◆ WORK REQUIRED: Your task is to work out how many lines in the data that follows hold "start" and to state that number alone.

*** DATA SECTION Section Begins ***

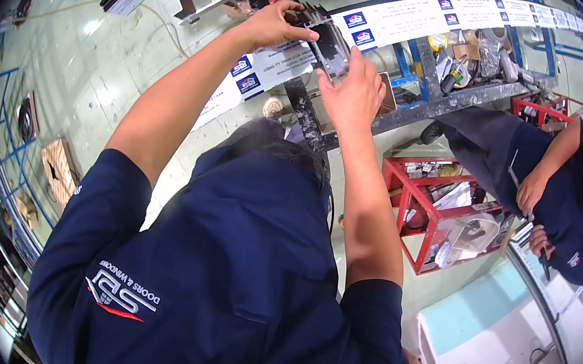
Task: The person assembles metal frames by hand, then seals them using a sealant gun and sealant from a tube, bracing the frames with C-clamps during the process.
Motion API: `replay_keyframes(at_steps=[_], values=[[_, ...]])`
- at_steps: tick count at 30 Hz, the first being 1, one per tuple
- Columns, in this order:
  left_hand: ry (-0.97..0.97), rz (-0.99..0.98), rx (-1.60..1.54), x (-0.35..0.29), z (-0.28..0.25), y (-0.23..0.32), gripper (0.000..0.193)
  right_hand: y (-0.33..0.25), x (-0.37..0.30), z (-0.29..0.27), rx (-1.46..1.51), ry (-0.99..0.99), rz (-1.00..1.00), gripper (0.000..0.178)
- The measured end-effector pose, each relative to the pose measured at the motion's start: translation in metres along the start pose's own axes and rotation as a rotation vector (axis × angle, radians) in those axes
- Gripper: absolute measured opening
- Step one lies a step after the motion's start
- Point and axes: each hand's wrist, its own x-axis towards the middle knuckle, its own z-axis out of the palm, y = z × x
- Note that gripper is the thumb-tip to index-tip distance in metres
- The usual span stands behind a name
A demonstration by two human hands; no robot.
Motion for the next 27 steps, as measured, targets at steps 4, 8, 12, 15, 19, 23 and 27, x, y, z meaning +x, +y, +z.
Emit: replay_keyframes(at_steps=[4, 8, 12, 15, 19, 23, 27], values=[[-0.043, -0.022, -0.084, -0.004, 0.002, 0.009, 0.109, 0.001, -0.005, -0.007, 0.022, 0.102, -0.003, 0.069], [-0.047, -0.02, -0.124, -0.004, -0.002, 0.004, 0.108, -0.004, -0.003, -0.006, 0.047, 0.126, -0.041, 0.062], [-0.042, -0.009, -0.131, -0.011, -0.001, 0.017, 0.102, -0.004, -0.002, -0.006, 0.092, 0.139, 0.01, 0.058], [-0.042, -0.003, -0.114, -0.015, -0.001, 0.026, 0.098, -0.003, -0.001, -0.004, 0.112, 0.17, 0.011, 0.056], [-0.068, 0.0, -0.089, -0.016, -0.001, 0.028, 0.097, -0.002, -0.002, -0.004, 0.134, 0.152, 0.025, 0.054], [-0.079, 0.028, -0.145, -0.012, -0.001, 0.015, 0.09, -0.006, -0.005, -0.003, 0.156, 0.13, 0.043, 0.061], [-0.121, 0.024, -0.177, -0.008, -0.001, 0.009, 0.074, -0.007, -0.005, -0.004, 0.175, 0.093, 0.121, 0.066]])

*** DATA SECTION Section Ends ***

◆ RESULT OF THE TASK: 2